(Records for this task)

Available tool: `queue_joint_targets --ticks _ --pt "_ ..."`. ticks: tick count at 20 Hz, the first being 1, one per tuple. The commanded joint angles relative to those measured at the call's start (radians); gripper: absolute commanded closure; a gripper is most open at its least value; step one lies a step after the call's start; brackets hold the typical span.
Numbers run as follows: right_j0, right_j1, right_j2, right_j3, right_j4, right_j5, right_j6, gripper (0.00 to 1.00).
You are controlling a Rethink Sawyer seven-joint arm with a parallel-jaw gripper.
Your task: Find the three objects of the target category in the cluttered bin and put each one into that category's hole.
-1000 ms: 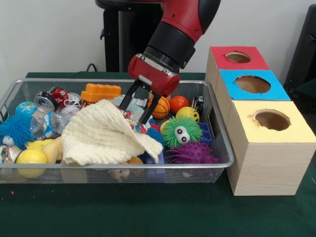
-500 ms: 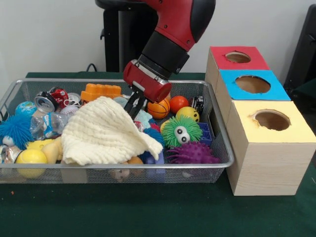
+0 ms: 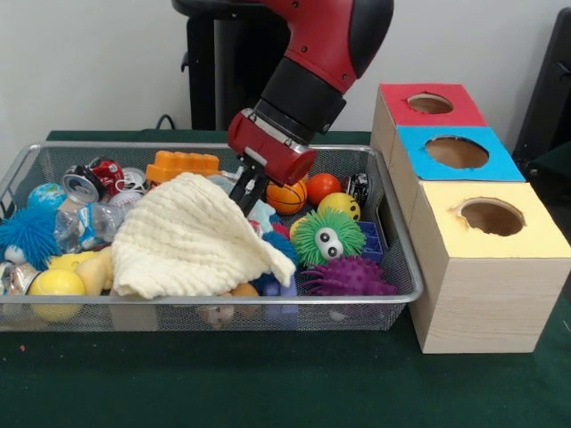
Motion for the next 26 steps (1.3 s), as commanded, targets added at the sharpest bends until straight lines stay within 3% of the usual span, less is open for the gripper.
queue_joint_targets --ticks 1,5,8,10,13,15,17,21,25,26 --pt "0.013 -0.124 0.108 0.06 0.003 0.105 0.141 1.0" --pt "-0.067 -0.334 0.223 0.155 -0.079 0.156 0.097 1.0" --pt "-0.11 -0.419 0.264 0.175 -0.125 0.169 0.059 1.0" --pt "-0.172 -0.469 0.333 0.197 -0.151 0.183 0.042 1.0" --pt "-0.297 -0.543 0.5 0.256 -0.163 0.217 0.04 1.0" --pt "-0.416 -0.581 0.67 0.325 -0.144 0.239 0.049 1.0" --pt "-0.523 -0.594 0.829 0.385 -0.115 0.245 0.067 1.0" --pt "-0.662 -0.584 1.043 0.465 -0.067 0.257 0.118 1.0" --pt "-0.869 -0.516 1.326 0.563 0.029 0.347 0.149 1.0" --pt "-0.896 -0.504 1.36 0.577 0.038 0.358 0.154 1.0"
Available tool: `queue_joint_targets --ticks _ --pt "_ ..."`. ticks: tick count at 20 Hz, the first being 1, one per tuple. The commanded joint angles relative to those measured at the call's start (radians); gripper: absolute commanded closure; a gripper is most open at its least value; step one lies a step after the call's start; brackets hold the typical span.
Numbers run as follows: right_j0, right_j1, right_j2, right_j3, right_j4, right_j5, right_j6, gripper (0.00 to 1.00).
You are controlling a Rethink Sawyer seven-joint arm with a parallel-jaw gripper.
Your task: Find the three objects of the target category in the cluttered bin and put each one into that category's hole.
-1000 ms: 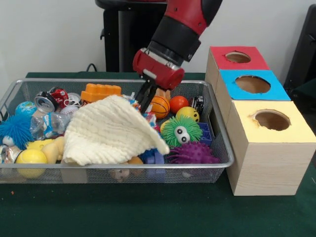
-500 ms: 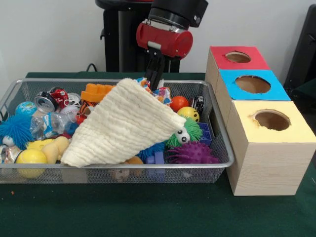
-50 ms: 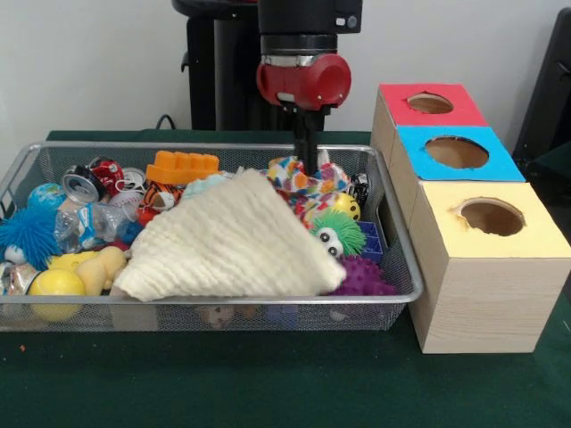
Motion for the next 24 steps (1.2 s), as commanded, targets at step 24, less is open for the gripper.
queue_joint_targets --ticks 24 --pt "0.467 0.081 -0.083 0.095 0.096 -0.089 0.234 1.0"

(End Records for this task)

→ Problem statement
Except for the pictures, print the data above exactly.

→ Reply to the task
Available tool: `queue_joint_targets --ticks _ --pt "_ ..."`. ticks: tick count at 20 Hz, the first being 1, one per tuple. The commanded joint angles relative to those measured at the call's start (radians); gripper: absolute commanded closure; a gripper is most open at its least value; step one lies a step after the call's start; brackets hold the typical span.
Numbers run as follows: right_j0, right_j1, right_j2, right_j3, right_j4, right_j5, right_j6, gripper (0.00 to 1.00).
You are controlling a Rethink Sawyer seven-joint arm with a parallel-jaw gripper.
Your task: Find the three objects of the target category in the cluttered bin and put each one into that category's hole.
-1000 ms: 
-500 ms: 
+0 ms: 
Motion for the next 26 steps (1.3 s), as commanded, targets added at the sharpest bends until straight lines stay within 3% of the usual span, less is open for the gripper.
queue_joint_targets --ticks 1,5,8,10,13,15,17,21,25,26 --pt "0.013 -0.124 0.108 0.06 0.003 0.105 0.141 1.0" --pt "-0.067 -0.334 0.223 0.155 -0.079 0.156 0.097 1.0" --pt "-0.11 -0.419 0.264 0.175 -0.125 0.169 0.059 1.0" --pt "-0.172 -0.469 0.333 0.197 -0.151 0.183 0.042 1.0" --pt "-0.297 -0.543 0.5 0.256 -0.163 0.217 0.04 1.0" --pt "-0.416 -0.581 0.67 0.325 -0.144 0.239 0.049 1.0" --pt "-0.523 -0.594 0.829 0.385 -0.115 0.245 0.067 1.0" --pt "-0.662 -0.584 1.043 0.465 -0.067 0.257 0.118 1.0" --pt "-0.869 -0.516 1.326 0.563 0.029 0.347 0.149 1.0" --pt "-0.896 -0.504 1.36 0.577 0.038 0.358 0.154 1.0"
Available tool: `queue_joint_targets --ticks _ --pt "_ ..."`. ticks: tick count at 20 Hz, the first being 1, one per tuple. The commanded joint angles relative to those measured at the call's start (radians); gripper: absolute commanded closure; a gripper is most open at its least value; step one lies a step after the call's start; brackets hold the typical span.
Numbers run as follows: right_j0, right_j1, right_j2, right_j3, right_j4, right_j5, right_j6, gripper (0.00 to 1.00).
You are controlling a Rethink Sawyer seven-joint arm with a parallel-jaw gripper.
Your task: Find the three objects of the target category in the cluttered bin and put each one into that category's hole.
-1000 ms: 
-500 ms: 
-50 ms: 
Motion for the next 24 steps (1.2 s), as commanded, targets at step 24, less is open for the gripper.
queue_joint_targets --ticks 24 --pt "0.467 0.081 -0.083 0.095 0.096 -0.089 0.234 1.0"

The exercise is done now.